§ What is expected: Set out exactly, line by line, the stretch of data below that begins at the line containing "left white wrist" and ends at the line containing "point(537, 70)", with both ends kept.

§ Source material:
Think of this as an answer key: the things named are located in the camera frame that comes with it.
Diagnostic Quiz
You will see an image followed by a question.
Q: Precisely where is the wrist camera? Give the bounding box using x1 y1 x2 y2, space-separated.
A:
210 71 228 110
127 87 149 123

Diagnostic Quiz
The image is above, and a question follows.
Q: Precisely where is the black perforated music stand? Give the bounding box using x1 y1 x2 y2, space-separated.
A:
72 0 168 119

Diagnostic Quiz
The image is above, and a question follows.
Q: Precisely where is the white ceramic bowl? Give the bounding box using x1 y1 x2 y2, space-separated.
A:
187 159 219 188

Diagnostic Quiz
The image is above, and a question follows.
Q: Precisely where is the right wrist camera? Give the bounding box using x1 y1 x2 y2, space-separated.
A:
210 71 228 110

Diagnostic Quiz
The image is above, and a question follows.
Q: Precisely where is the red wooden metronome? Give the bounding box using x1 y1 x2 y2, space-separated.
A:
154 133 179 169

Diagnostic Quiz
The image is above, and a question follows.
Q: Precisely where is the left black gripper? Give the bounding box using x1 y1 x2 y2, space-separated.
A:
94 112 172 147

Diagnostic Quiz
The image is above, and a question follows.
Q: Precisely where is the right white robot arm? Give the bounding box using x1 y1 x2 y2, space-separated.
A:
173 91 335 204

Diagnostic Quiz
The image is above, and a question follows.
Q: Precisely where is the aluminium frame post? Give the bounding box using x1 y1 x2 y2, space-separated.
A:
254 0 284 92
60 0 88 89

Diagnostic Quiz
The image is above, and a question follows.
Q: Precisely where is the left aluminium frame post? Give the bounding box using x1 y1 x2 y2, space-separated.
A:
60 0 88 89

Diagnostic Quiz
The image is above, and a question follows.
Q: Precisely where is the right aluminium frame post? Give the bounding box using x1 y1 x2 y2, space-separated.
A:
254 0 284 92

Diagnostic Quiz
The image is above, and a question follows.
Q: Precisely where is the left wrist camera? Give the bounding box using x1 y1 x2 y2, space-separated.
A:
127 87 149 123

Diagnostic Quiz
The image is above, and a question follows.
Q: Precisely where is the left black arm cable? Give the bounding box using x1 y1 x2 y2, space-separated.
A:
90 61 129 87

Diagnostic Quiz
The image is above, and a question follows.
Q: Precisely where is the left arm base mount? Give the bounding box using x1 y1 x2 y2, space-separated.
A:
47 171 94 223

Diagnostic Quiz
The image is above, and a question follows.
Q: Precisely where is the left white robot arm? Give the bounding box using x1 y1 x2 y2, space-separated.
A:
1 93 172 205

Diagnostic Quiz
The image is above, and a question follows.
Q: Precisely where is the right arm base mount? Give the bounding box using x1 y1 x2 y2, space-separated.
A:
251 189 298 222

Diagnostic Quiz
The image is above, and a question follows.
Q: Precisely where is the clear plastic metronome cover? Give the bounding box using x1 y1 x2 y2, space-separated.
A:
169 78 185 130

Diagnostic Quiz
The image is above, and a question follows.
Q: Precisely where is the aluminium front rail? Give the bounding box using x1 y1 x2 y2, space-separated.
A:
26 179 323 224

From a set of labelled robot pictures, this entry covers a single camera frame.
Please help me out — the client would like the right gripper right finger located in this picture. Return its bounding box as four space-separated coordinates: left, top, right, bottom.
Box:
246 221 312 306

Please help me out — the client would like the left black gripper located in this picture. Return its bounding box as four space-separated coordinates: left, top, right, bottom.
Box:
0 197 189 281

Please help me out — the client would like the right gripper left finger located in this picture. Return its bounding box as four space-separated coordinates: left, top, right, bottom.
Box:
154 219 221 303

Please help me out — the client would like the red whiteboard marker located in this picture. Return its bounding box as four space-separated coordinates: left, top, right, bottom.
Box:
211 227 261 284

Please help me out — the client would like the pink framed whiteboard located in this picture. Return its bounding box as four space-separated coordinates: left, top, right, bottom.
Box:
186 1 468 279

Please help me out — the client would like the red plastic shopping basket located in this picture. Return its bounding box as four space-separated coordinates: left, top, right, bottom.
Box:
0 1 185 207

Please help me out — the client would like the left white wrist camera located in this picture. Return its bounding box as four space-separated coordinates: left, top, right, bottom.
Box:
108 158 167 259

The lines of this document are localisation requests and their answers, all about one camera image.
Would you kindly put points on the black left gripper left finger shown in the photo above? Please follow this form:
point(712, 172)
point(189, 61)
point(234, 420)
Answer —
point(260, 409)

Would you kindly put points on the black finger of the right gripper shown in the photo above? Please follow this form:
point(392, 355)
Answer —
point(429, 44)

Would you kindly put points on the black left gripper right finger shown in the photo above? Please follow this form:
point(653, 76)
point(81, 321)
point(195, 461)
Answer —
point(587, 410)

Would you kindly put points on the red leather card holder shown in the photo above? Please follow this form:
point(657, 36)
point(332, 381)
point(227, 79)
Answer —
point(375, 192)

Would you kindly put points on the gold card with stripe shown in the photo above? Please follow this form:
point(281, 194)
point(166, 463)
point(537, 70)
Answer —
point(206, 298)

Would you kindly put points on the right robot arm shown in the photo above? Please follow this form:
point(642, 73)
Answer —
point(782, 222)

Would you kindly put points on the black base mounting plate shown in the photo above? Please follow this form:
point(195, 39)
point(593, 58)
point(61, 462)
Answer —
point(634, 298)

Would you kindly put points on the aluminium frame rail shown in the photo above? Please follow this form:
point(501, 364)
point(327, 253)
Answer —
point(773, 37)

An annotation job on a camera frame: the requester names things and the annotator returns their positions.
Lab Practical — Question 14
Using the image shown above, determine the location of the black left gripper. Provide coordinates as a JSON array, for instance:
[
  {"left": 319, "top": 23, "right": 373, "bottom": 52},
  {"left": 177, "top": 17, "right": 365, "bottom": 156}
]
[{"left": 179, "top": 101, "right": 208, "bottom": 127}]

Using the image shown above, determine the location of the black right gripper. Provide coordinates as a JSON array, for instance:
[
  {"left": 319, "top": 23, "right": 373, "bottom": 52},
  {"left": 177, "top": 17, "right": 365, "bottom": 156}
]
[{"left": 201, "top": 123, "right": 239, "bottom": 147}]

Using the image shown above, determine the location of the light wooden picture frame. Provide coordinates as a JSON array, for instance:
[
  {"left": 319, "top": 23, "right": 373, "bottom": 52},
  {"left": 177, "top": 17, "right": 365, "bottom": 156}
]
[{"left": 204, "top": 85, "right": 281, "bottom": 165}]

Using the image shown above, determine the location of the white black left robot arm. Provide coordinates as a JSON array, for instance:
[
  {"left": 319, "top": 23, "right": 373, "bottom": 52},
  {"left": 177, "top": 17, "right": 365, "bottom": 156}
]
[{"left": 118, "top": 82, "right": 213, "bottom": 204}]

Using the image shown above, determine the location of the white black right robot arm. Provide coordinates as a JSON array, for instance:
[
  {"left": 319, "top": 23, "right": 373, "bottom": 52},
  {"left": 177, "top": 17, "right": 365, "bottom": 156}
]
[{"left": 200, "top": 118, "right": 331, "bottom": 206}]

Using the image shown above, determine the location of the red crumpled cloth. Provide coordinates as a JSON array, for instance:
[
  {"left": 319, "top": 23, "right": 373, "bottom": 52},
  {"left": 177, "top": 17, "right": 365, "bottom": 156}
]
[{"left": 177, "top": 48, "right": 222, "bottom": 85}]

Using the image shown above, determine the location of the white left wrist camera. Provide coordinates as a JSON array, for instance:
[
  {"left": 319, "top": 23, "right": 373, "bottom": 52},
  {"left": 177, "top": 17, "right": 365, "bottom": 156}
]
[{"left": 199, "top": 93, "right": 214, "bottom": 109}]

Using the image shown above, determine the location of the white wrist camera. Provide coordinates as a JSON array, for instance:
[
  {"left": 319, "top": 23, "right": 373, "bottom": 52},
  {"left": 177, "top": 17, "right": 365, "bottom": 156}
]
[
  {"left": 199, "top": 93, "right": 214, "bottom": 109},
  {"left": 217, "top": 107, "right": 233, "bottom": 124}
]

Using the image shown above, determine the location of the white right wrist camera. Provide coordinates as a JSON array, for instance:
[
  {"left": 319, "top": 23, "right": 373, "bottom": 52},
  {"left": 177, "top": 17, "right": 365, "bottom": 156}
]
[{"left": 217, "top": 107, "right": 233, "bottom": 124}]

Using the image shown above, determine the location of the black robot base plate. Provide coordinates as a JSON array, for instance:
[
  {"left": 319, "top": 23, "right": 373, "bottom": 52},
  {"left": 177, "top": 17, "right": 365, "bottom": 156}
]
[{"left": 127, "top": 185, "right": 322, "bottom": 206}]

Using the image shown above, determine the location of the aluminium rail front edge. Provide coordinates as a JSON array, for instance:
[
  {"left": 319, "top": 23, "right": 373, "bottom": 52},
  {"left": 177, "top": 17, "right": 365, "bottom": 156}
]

§ Answer space:
Please help me out — the client would like the left white wrist camera located in this picture. Return its bounding box as four space-separated coordinates: left, top, right, bottom.
Box:
108 158 167 259

The lines of this document are localisation requests and their answers, all about one camera image.
Would you kindly put points on the black left gripper left finger shown in the photo above? Please follow this form:
point(712, 172)
point(189, 61)
point(234, 420)
Answer —
point(260, 409)

Would you kindly put points on the black finger of the right gripper shown in the photo above? Please follow this form:
point(392, 355)
Answer —
point(429, 44)

Would you kindly put points on the black left gripper right finger shown in the photo above? Please follow this form:
point(653, 76)
point(81, 321)
point(195, 461)
Answer —
point(587, 410)

Would you kindly put points on the red leather card holder shown in the photo above? Please follow this form:
point(657, 36)
point(332, 381)
point(227, 79)
Answer —
point(375, 192)

Would you kindly put points on the gold card with stripe shown in the photo above? Please follow this form:
point(281, 194)
point(166, 463)
point(537, 70)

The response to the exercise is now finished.